Pra citar mais alguns exemplos, vi que Dinho Ouro Preto criticou os grupos de “happy rock” afirmando que “daqui a uns dois ou três anos, os integrantes do Restart vão olhar para suas fotos e sentir vergonha”. E ainda: “pelo que eu ouvi dessa geração colorida, eles fazem Fresno e NX Zero parecerem Dostoievski”. E aí eu pergunto: é, né? porque alguém que fez parte da geração do rock dos anos 80 não deve ter nadinha de que possa se envergonhar na vida, hein? Aham. Então, tá. E, olha, outro ponto interessante: quem é mesmo Dinho Ouro Preto? Ah, sim, aquele tio que resgatou sua banda nos anos 2000, que já teve música na trilha sonora de malhação, e que tem toda uma identificação com o público teen! Público-teen-de-malhação este que, oh, mas vejam só, é o mesmo público do restart, cine etc. Parece que há uma convergência aí, hein? E, sendo assim, as coisas não podem ser tão monolíticas e estáticas conforme os mais conservadores dizem ser.  
Um outro tweet interessante foi o do Jajá Cardoso, da Vivendo do Ócio. Ele disse «só lamento MTV. Um prêmio que quer ter algum valor não pode ser decidido por jovens que ainda não sabem nem quem são». E o Fábio Cascadura, que eu adoro, retwitou essa asneira (nada contra o rapaz; tudo contra o argumento). Trata-se de mais uma falácia. Detesto essa coisa do «não saber quem se é». É um argumento bem vazio e pobrinho e que gera uma série de perguntas: o que é saber quem se é? é interessante para todas as pessoas saber quem se é? podemos supor, então, que quem usa esse argumento sabe perfeitamente quem é? e qual é mesmo a relevância dessa pergunta?
Enfim, pessoas. Escrevi demais.

Então vou encerrar o post assim mesmo, com uma conclusão bem meia boca.

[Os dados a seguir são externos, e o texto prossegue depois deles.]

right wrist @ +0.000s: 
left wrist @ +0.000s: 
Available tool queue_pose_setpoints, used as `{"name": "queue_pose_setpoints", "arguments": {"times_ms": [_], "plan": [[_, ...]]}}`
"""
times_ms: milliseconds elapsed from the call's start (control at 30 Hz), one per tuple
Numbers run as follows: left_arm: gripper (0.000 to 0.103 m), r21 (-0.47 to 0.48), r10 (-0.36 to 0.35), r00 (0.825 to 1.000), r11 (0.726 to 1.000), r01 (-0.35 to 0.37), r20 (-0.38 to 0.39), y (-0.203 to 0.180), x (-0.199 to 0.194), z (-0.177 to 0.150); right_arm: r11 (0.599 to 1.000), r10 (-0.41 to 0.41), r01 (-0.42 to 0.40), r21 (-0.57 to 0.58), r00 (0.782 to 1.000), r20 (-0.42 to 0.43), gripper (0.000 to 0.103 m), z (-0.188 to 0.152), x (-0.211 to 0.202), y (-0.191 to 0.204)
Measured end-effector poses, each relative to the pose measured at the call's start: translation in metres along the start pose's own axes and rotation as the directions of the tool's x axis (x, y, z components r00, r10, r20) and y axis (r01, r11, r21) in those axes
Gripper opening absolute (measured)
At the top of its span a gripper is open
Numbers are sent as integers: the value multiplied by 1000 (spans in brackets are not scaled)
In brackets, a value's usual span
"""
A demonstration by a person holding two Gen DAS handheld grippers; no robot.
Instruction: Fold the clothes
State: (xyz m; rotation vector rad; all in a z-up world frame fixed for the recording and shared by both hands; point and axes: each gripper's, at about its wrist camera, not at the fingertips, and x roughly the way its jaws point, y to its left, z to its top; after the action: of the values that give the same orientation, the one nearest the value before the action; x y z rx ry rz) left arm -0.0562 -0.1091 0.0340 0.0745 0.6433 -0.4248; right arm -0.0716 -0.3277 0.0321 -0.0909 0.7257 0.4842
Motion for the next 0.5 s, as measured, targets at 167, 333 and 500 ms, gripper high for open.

Mentira, é porque tá tarde e eu estou com sono. Escrevi sobre isso não pra querer me meter a crítica musical, ou por achar ‘o problema das bandas coloridas’ uma importante reflexão a ser feita no século XXI, mas porque sempre fico receosa quando escuto certos discursos que me parecem autoritários ou moralizantes. E também porque sou uma pessoa muito a favor da paz e do amor (cof cof) e muito contra as altas doses de ódio no coração.